== How to complete this task ==
Extract each line holding the word "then" from the entries.

━━━

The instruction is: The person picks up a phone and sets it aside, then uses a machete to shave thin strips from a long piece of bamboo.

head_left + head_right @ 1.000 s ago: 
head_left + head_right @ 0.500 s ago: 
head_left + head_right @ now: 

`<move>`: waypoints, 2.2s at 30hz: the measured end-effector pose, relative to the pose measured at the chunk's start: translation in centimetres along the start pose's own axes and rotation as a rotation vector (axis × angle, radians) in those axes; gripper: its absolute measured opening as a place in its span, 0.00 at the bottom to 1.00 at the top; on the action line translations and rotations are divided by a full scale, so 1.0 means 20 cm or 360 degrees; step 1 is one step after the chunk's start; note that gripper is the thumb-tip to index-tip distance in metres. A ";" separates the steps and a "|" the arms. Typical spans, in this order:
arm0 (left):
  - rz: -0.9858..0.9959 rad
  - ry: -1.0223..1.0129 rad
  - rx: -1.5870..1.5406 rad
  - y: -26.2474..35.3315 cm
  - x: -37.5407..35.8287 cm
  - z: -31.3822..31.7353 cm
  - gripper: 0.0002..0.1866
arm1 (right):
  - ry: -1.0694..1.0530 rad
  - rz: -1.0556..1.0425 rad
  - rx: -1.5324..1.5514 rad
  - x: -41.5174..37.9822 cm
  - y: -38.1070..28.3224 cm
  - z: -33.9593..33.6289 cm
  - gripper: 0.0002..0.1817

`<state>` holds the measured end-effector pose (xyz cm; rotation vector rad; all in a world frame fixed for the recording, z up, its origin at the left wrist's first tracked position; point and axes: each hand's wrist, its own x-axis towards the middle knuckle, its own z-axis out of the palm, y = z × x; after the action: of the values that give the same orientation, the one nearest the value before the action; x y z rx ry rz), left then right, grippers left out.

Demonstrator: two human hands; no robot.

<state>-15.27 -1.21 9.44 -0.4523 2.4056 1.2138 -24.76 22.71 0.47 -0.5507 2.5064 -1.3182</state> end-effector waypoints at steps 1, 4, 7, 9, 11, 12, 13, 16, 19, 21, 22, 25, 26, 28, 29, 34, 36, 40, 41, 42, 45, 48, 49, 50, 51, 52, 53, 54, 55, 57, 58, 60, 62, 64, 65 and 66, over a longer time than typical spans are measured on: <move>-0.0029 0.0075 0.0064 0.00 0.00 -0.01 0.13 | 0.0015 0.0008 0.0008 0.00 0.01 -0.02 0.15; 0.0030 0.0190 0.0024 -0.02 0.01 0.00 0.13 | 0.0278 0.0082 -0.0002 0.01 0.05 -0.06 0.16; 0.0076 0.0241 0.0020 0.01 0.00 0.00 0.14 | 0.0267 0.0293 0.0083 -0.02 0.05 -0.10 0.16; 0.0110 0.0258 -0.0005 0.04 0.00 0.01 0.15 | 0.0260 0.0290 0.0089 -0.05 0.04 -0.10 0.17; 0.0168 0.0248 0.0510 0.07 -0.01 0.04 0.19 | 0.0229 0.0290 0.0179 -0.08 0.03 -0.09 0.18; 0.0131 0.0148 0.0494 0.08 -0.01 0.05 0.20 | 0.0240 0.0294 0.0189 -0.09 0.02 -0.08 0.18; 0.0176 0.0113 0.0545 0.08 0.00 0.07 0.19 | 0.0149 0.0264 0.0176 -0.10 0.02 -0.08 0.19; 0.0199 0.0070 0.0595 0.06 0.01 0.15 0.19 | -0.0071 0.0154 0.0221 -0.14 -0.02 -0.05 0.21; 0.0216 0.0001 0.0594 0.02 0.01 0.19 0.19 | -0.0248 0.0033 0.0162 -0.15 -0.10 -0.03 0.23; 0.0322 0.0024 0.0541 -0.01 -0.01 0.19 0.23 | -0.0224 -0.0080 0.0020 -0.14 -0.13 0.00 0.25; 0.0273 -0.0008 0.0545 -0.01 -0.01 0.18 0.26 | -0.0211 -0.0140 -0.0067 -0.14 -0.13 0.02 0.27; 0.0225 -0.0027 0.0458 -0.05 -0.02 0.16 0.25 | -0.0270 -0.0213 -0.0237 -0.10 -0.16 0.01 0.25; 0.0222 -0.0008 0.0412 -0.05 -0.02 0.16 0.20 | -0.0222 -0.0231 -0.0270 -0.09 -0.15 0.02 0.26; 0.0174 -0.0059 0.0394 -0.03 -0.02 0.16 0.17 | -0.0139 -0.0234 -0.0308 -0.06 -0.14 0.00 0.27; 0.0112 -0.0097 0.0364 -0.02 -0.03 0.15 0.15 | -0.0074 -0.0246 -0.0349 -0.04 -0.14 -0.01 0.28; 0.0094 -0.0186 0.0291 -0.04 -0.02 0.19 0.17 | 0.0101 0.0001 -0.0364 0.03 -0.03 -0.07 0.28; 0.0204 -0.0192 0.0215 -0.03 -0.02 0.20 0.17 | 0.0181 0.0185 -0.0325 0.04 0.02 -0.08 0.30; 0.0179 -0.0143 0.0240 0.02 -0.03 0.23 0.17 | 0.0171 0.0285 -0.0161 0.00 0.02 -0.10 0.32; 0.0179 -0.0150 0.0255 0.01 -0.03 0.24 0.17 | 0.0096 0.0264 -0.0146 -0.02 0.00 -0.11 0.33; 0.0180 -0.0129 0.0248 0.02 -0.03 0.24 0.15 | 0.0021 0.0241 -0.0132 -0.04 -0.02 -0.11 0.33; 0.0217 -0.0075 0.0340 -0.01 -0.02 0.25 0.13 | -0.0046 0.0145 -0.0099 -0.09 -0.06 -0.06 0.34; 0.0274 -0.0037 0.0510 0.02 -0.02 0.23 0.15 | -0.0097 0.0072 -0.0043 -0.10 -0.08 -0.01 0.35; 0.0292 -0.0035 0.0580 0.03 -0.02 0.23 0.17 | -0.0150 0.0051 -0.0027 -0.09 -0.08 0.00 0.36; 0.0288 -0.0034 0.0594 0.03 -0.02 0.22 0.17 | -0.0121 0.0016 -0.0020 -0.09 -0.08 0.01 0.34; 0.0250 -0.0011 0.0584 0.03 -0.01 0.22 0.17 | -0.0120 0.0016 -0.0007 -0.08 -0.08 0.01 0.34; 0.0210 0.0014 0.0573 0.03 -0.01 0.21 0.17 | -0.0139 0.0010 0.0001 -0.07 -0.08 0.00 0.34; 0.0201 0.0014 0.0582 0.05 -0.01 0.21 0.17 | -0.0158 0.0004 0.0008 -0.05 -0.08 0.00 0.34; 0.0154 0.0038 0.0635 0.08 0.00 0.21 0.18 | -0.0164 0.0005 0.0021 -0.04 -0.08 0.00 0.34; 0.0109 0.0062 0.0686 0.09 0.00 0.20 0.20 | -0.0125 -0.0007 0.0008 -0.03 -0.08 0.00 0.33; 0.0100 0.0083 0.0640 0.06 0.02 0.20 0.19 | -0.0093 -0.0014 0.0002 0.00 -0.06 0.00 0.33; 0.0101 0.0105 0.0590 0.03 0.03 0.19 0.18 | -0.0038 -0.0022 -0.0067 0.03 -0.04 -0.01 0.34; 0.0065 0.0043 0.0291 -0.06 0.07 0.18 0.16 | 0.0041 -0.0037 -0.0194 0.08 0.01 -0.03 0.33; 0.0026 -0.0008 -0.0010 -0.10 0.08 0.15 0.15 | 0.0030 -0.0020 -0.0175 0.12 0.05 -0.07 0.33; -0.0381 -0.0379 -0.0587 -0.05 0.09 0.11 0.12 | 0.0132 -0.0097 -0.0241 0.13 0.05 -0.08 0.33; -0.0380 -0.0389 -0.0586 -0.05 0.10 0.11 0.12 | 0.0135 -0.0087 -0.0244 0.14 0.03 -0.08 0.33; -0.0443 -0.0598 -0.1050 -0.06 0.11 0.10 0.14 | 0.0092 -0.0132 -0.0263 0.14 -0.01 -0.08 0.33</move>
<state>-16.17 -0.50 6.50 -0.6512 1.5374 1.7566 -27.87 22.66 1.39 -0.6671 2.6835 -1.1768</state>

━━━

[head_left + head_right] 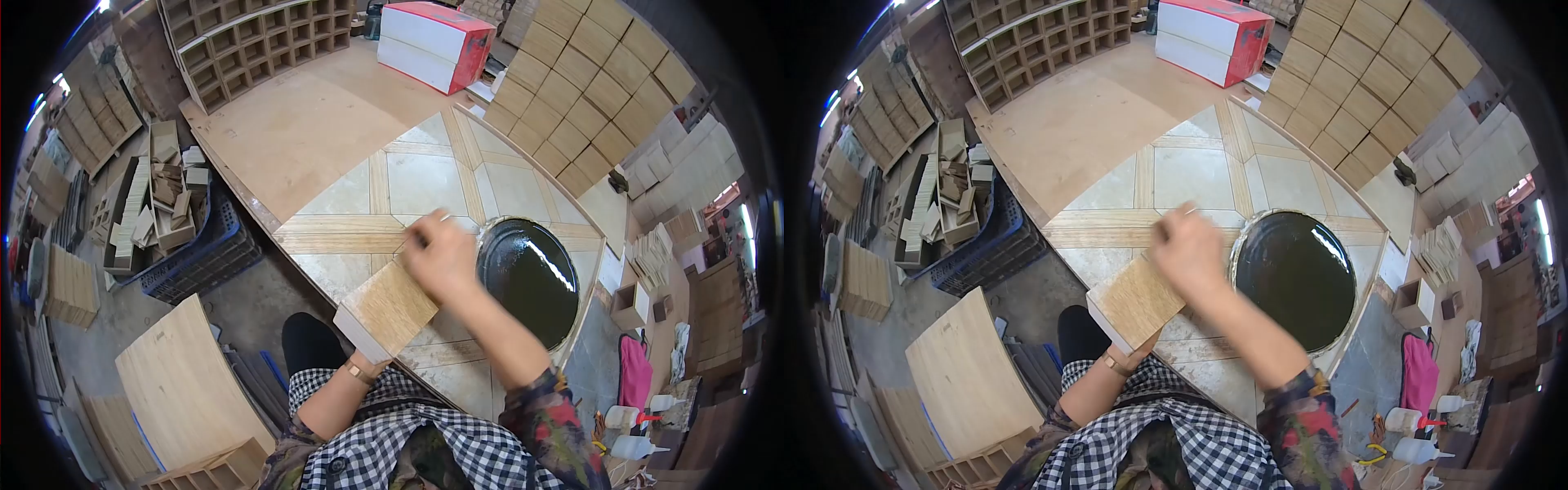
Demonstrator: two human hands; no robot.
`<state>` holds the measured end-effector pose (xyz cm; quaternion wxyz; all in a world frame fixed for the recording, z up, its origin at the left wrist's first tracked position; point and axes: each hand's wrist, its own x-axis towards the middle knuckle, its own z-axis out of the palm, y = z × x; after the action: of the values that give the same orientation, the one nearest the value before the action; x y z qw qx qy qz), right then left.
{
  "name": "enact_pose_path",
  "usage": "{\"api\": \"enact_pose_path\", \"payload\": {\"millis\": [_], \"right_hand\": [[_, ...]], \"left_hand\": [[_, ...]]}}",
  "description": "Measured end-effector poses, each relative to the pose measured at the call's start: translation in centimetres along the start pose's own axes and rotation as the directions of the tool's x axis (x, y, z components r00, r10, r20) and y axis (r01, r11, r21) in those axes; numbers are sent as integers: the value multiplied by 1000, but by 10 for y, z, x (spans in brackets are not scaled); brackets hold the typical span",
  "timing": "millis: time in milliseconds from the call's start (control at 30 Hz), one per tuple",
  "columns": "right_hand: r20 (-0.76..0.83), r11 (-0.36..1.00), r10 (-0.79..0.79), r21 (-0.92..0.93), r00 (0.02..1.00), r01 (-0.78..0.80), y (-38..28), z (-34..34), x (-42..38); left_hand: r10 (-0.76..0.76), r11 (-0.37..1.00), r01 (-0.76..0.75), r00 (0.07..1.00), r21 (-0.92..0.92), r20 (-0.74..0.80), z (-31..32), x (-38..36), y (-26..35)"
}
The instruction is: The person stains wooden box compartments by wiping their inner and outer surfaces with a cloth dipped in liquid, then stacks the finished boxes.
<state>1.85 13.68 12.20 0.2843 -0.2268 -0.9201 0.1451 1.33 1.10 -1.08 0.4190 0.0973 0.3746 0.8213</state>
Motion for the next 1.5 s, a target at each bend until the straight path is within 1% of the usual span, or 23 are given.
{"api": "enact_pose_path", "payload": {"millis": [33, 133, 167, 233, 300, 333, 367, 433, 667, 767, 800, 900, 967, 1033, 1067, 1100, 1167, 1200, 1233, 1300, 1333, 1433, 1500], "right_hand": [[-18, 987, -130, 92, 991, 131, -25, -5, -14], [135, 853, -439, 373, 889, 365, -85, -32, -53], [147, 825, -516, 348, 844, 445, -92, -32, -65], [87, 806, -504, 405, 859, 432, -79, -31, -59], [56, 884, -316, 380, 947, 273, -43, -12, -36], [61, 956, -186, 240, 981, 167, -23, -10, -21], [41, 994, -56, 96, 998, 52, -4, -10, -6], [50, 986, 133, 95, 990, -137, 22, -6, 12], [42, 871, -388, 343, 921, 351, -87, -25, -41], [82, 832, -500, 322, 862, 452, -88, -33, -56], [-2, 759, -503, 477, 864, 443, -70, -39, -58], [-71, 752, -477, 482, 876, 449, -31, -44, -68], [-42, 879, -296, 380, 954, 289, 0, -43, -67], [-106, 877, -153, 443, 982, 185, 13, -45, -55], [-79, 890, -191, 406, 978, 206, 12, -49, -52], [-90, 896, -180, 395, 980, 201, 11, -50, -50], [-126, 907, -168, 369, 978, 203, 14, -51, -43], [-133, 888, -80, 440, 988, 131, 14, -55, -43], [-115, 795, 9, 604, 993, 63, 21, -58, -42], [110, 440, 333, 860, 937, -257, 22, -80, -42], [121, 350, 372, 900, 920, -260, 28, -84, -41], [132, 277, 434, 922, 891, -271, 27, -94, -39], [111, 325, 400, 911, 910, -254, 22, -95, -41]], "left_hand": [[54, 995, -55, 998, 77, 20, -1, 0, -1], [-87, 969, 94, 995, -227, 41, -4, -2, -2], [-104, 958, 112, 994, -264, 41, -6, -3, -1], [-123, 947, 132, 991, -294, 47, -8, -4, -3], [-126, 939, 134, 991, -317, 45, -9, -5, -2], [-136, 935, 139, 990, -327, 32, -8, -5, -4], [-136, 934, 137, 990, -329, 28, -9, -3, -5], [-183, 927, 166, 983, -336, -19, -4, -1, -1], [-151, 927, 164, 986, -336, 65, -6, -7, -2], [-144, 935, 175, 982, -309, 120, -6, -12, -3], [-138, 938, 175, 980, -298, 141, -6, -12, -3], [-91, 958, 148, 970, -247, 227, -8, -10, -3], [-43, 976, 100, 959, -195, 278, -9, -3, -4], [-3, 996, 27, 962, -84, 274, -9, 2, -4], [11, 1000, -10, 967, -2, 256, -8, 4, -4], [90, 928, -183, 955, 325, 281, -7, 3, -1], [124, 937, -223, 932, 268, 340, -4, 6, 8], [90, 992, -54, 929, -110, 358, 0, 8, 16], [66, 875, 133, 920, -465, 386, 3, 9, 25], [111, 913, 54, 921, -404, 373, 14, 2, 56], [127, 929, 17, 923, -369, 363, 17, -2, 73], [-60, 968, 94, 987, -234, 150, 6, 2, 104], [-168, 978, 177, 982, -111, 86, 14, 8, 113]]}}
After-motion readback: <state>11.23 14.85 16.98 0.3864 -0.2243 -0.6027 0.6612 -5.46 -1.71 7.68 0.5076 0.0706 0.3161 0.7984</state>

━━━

== Task output ==
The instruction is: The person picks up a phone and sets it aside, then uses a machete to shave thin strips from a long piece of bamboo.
`<state>` holds the measured end-effector pose (xyz cm; rotation vector rad; all in a world frame fixed for the recording, z up, its origin at the left wrist's first tracked position; point and axes: each hand's wrist, its own x-axis towards the middle knuckle, its own z-axis out of the palm, y = z × x; after the action: of the values that give the same orientation, the one nearest the value before the action; x y z rx ry rz), left then right, grippers left out.
`<state>` holds the measured end-effector pose (xyz cm; quaternion wxyz; all in a world frame fixed for the recording, z up, its origin at the left wrist's first tracked position; point and axes: each hand's wrist, its own x-axis towards the middle knuckle, its own z-axis out of the palm, y = z × x; after the action: of the values that give the same orientation, the one nearest the value before the action; x y z qw qx qy qz), right then left.
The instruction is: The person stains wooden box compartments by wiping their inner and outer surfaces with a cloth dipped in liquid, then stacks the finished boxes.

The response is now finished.